Thanks for reading and commenting! It’s wonderful to hear the post resonated with you. MGB was a great creative outlet, it gave us simple tools really anybody could learn that worked really well. There were wonky bits for sure, but I think it was the perfect storm for the kind of community that formed around it. My projects were also pretty bad, but I was really excited about making them in the same way. Playing with worldbuilding or dialogue or interactive “operating systems”, it felt limitless what you could do with it.
I don’t think I got very far in 2 Cities, was a bit outside my understanding. I think I’d enjoy it a lot now. I’m not sure if you’ve seen, but there is a short demo video they posted with v2’s release that showcased that game. Looks awesome for what the engine offered. I think I might have played the street game you mentioned, too, though I don’t remember it with much clarity. One of Game Maker 8’s sample games had a similar premise, which, speaking of scrappy, free hobby game making programs, that always had a fun scene too. I like sifting around the Sandbox archive at yygarchive.org sometimes to have a trip back, there’s been nothing quite like it since.
Anyway, you’re most welcome! I appreciate it a lot that other people feel for it the same way that I do. I’d like to bud that repo into a working backend so we can run MGB locally, though as of right now, I’m glad to have preserved a little with the assets.
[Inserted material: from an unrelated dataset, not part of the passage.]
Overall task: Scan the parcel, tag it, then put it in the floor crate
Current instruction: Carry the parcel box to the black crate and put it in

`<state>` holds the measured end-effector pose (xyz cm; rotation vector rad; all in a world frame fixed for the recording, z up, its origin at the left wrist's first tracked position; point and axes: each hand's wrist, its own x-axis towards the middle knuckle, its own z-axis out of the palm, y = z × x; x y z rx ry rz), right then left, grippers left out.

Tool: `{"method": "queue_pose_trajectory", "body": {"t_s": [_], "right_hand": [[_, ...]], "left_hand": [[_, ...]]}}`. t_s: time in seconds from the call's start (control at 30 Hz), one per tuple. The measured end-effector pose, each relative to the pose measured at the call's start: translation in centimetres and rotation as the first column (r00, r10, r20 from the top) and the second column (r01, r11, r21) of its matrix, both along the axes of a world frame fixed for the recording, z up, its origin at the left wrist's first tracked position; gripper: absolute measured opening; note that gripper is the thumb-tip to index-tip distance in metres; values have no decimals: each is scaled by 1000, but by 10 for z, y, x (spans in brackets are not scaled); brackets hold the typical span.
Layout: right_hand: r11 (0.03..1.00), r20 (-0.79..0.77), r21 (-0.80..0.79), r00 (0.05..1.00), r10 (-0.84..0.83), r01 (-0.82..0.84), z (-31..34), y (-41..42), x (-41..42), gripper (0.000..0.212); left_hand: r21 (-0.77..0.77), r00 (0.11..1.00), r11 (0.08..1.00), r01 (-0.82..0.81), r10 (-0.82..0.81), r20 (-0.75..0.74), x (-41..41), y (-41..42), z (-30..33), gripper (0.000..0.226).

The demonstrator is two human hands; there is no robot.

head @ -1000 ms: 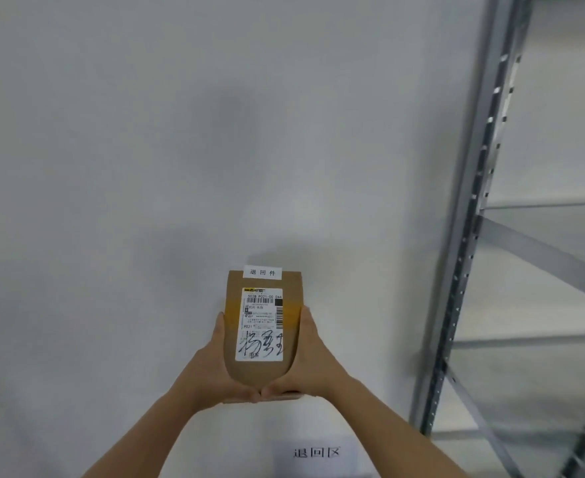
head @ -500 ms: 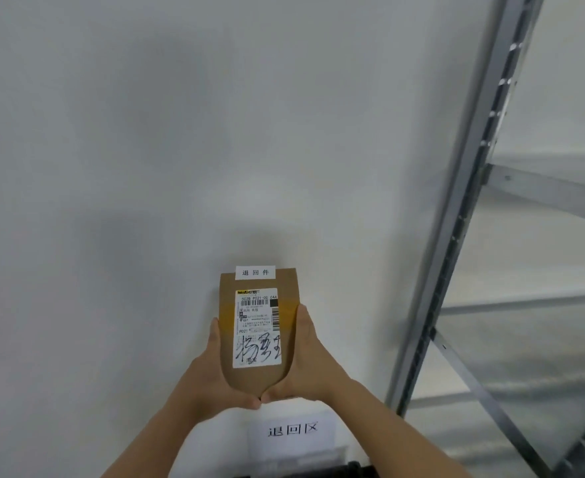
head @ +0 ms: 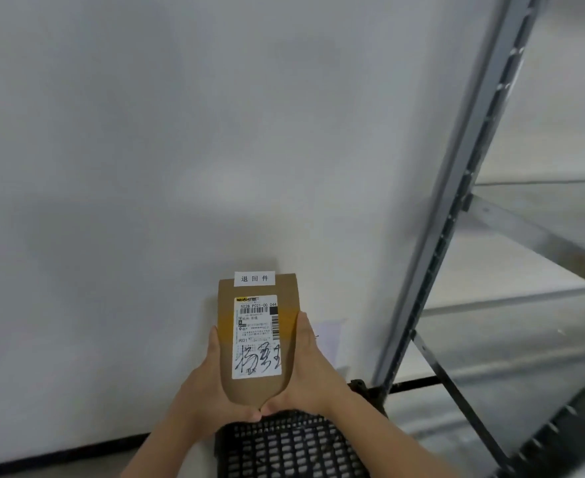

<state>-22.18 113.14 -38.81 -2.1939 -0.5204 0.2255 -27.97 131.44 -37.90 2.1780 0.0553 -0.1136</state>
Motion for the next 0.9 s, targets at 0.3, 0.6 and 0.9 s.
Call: {"method": "queue_pose_trajectory", "body": {"t_s": [0.3, 0.6, 0.9], "right_hand": [[1000, 26, -8, 999, -21, 22, -172, -5, 4, 159], [999, -19, -49, 1000, -13, 12, -269, -14, -12, 160], [992, -144, -105, 986, -81, 67, -340, -11, -23, 161]], "left_hand": [[25, 998, 1000, 5, -7, 55, 8, -3, -178, 149], [-3, 1000, 1000, 17, -17, -3, -7, -9, -280, 156], [41, 984, 995, 91, -84, -155, -5, -6, -330, 134]]}}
As for our old games, I do hope there’ll be a way to access them again in the future, it’s still in the realm of possibility, I believe. If that happens I’ll absolutely make some noise about it.
Yeah, I saw the video demo of 2 Cities. Honestly, it’s the game I most want to revisit if there was ever an archive made of MGB. Now that I’m an adult, I’m pretty sure I can understand and enjoy it. To think that there isn’t even a longplay on YouTube! I’ve looked everywhere, and I can’t find a synopsis of the story.
I have the vaguest memories of the Mario Kart MGB game you mention in the blog. Do you remember what the characters in the game were? I remember that there were even MGB-specific characters in some games. Like, if you made a burger with eyes, people knew that you were referencing “shakeandbake”‘s character. I can’t recall many more, but I’m sure there were some. Of course, there’s a chance I’m mixing up the Mario Kart MGB game with an MGB Smash Bros. clone someone else made.
It’s kinda crazy how MGB was designed for making RPGs and adventure games, but everyone would try to do something else with it. Platformers, endless runners, Operating Systems, fighters, etc. That’s one of the things I loved the most; the feeling that everyone was just making what they wanted. If the engine wasn’t made for a specific genre, they would contort the limitations to meet their vision.
Yeah, loved it! There was so much variety in genres. Not MGB homegrown, but I do remember the PBJ Time banana made the rounds a lot on there. I’m not sure of which other characters were there on the roster, one or both from Burger Man, definitely. I can only remember there being a lot of them including originals, it was pretty open and collaborative. I’m not sure I saw a MGB Smash clone but that sounds amazing. There likely was one, they would’ve made something work.